WHAT IS REQUIRED: Up to and including the line containing "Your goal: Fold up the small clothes", please reproduce the lines of the listing below, starting from the top.
Start of RECORDED INFORMATION
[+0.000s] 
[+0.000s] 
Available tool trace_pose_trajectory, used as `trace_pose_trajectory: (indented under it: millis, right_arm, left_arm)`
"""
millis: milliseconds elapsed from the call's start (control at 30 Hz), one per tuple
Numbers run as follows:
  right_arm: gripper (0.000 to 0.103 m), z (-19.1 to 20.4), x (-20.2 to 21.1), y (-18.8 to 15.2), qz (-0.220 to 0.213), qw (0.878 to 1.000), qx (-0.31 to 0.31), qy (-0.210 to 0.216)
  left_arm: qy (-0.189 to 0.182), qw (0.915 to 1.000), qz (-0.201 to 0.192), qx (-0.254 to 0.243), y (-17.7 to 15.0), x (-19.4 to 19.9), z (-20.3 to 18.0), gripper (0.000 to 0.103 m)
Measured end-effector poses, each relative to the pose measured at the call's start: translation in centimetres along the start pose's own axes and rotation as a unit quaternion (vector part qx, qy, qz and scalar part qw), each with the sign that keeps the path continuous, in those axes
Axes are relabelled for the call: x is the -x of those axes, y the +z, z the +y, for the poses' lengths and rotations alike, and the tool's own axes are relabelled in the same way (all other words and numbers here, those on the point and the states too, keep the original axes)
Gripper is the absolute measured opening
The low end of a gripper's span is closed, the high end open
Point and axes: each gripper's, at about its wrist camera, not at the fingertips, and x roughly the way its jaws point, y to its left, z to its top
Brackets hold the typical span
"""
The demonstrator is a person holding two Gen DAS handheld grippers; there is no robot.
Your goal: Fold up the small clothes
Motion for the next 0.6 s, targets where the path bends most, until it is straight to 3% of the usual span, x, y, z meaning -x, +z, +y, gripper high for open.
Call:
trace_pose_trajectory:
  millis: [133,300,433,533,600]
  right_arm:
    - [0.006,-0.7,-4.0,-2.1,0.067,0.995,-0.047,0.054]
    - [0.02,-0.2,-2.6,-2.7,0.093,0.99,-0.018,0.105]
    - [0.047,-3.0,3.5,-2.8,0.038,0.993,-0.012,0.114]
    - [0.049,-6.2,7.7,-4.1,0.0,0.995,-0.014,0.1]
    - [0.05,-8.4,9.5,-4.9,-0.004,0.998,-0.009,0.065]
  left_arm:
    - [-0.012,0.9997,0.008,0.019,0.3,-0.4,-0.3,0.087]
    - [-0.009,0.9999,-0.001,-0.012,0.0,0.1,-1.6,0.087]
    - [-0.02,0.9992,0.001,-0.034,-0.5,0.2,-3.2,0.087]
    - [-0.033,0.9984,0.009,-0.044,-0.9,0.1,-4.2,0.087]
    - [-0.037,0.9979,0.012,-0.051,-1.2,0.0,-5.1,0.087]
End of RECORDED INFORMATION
ANSWER TO THE PROBLEM:
[+0.000s] 
[+0.000s] 
Available tool trace_pose_trajectory, used as `trace_pose_trajectory: (indented under it: millis, right_arm, left_arm)`
"""
millis: milliseconds elapsed from the call's start (control at 30 Hz), one per tuple
Numbers run as follows:
  right_arm: gripper (0.000 to 0.103 m), z (-19.1 to 20.4), x (-20.2 to 21.1), y (-18.8 to 15.2), qz (-0.220 to 0.213), qw (0.878 to 1.000), qx (-0.31 to 0.31), qy (-0.210 to 0.216)
  left_arm: qy (-0.189 to 0.182), qw (0.915 to 1.000), qz (-0.201 to 0.192), qx (-0.254 to 0.243), y (-17.7 to 15.0), x (-19.4 to 19.9), z (-20.3 to 18.0), gripper (0.000 to 0.103 m)
Measured end-effector poses, each relative to the pose measured at the call's start: translation in centimetres along the start pose's own axes and rotation as a unit quaternion (vector part qx, qy, qz and scalar part qw), each with the sign that keeps the path continuous, in those axes
Axes are relabelled for the call: x is the -x of those axes, y the +z, z the +y, for the poses' lengths and rotations alike, and the tool's own axes are relabelled in the same way (all other words and numbers here, those on the point and the states too, keep the original axes)
Gripper is the absolute measured opening
The low end of a gripper's span is closed, the high end open
Point and axes: each gripper's, at about its wrist camera, not at the fingertips, and x roughly the way its jaws point, y to its left, z to its top
Brackets hold the typical span
"""
The demonstrator is a person holding two Gen DAS handheld grippers; there is no robot.
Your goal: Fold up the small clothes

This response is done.